Londrina - Todo procedimento médico deve ser analisado com cautela, principalmente quando relacionado ao uso de células-tronco ou - mais polêmico ainda -, com células embrionárias. O uso desse material na medicina ainda é muito recente e, embora seja promissor o potencial do tratamento com esse tipo de material genético, ainda há muitas dúvidas sobre as maneiras de usar e os efeitos colaterais de algo que está em pleno andamento, ainda sem conclusões muito definitivas. A cura das mais diversas doenças continua sendo a principal meta no meio médico clássico ou alternativo, mas pelo jeito ainda há um longo caminho de pesquisas a percorrer.
Procurado pela reportagem, o neurologista Lucio Baena de Melo, professor auxiliar da Universidade Estadual de Londrina (UEL), ressalta que todo o cuidado é necessário quando alguém se propõe a se submeter a algum tratamento considerado avançado com células-tronco. "No Brasil há permissão para pesquisa e uso de células-tronco.
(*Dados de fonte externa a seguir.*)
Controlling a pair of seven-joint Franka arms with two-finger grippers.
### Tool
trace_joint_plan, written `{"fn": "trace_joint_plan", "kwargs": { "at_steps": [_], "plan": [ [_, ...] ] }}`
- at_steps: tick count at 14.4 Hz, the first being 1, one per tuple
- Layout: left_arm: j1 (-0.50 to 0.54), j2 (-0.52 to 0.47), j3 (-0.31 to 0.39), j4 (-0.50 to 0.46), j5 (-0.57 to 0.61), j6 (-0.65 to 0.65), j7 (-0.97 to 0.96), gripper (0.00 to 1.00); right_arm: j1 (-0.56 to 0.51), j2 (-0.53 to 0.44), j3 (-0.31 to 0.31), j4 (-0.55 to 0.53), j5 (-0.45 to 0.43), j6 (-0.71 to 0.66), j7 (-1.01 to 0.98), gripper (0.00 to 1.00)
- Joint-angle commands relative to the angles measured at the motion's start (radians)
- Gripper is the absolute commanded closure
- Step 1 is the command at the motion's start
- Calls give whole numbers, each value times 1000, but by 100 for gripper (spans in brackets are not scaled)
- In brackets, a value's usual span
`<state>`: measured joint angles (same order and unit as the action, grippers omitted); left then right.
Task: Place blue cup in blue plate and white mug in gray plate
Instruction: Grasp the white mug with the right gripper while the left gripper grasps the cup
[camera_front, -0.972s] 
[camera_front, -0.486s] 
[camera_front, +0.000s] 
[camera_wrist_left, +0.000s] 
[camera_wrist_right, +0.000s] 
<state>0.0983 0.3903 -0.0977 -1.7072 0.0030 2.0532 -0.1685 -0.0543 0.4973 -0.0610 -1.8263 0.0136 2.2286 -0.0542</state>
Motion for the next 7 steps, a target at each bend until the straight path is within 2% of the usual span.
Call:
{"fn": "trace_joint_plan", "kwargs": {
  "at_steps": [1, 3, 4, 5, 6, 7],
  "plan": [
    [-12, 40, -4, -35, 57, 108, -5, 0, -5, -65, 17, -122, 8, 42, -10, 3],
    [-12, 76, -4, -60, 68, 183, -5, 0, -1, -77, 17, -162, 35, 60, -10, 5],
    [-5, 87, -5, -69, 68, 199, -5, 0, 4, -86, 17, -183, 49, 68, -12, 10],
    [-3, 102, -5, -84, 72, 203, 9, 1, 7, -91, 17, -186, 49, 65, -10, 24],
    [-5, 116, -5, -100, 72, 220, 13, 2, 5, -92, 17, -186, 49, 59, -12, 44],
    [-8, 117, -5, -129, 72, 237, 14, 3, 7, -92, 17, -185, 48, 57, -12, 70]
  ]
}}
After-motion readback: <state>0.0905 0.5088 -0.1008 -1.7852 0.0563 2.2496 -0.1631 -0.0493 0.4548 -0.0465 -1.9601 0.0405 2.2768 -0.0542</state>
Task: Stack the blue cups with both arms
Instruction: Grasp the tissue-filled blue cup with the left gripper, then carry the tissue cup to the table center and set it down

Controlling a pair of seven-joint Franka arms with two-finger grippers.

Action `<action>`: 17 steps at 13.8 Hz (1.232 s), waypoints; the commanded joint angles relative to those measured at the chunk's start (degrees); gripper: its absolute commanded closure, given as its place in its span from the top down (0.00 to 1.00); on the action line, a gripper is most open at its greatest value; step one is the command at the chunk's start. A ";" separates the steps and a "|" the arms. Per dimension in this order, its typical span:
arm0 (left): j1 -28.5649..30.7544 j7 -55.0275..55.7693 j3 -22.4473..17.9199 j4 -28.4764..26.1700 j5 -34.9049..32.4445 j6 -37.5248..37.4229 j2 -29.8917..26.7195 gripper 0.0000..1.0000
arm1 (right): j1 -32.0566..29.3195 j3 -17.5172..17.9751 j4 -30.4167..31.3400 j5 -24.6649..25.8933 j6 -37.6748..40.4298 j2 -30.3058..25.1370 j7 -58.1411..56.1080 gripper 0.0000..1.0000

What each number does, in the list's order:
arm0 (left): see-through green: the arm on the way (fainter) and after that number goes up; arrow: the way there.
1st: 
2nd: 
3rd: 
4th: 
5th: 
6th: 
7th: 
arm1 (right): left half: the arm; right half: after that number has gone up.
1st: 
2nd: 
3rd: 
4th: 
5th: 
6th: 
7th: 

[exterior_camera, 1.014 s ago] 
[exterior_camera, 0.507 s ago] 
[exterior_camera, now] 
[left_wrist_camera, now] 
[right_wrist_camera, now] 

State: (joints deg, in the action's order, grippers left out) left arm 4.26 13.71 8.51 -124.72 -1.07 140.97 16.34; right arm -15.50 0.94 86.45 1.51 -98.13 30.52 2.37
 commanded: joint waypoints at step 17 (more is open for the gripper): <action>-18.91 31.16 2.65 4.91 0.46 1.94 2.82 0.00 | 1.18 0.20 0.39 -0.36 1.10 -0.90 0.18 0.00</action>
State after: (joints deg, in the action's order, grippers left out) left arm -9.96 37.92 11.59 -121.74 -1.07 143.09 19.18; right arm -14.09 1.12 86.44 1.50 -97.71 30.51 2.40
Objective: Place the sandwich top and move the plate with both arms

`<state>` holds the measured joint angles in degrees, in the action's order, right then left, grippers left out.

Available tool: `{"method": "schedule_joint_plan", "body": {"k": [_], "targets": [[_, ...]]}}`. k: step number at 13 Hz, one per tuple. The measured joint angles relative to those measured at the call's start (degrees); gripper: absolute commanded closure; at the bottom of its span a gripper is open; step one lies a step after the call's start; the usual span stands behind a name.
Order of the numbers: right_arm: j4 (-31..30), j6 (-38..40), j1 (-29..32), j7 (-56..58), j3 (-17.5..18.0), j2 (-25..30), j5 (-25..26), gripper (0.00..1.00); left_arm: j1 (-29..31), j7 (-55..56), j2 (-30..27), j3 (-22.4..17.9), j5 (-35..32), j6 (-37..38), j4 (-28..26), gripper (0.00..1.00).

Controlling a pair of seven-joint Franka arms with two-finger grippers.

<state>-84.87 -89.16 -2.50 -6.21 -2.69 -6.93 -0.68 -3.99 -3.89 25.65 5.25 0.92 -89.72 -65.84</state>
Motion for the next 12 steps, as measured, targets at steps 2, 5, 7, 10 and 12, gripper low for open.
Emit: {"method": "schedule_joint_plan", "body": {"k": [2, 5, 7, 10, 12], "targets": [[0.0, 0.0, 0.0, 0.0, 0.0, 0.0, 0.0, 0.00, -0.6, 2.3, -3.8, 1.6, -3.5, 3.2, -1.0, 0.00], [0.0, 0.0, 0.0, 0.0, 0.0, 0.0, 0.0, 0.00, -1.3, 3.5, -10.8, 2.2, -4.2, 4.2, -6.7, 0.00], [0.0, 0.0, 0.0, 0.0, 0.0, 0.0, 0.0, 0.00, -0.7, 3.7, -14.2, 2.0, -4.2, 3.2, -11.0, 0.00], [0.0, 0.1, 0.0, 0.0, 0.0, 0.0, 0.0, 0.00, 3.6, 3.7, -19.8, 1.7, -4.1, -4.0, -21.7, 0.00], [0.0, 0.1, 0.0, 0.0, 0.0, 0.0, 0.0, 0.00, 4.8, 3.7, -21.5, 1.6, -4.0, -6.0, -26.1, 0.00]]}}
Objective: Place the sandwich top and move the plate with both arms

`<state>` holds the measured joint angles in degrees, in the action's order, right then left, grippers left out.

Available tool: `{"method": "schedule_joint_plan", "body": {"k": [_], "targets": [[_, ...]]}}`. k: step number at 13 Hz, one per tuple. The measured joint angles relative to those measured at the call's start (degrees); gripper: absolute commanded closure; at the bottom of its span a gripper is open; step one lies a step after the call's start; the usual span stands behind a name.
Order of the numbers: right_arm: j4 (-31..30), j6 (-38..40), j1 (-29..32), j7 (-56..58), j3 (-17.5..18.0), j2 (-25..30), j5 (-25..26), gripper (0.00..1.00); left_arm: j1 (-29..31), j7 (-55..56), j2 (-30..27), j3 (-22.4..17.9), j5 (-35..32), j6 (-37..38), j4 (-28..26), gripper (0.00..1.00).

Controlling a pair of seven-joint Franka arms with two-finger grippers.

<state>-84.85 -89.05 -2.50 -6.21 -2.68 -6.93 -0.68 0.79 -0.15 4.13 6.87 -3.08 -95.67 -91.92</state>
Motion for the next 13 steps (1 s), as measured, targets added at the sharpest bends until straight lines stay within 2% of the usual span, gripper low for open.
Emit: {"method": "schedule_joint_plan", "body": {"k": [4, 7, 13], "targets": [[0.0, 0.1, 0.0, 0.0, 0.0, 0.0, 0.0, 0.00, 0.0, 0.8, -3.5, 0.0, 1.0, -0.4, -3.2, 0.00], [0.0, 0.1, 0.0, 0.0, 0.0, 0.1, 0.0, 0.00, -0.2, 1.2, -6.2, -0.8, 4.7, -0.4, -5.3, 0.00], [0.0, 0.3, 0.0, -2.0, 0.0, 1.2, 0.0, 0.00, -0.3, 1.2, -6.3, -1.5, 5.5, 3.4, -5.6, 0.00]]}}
A polêmica está em torno do uso das células-tronco embrionárias", afirma, sucintamente o médico.
Ele também destaca que atualmente não saberia dizer o estado atual desse tipo de pesquisas no Brasil, mas é categórico ao citar que há grandes centros universitários ligados à pesquisa na área, embora reconheça não ter conhecimento suficiente para comparar o trabalho nacional com o de outros países.
"Muitos estudos estão em andamento. Pessoalmente, tenho algumas ressalvas. Entendemos que muitos pacientes procuram diversas terapias na esperança de melhorar suas doenças. No entanto, muitas dessas terapias são experimentais e o resultado é incerto, além dos riscos que existem", ressalta.
Ele ainda questiona: "Caso o tratamento fosse realmente eficiente e confiável, por que não seria realizado na Rede Sarah de Hospitais de Reabilitação, em diversos estados brasileiros, ou na Associação de Assistência a Criança Deficiente (AACD), em São Paulo?". E acrescenta: "Acredito que o paciente em questão seria bem atendido num dos serviços acima e teria todas as suas dúvidas sanadas nesses serviços de excelência", conclui.
O doutor Melo ainda sugere a consulta ao site oficial da Sociedade Internacional da Medula Espinhal (Iscos), com sede no Reino Unido, que chama a atenção no seu texto de apresentação para uma série de tratamentos experimentais que estão ocorrendo ao redor do mundo e atesta que os validados pela instituição normalmente não costumam ser cobrados dos pacientes.
Os interessados devem consultar o site pelo seguinte endereço: http://www.iscos.org.uk/statement-on-stem-cell-therapy. Há também na mesma página um documento (disponível em várias línguas) sobre "Tratamentos Experimentais para Lesão da Medula Espinhal: O que você deveria saber" (em inglês, ‘Experimental Treatments for Spinal Cord Injury: What you should know’). O material faz parte da "Campanha Internacional para a Cura de Paralisias" (International Campaign for Cures of Paralysis). Mais informações pelo site www.campaignforcure.org.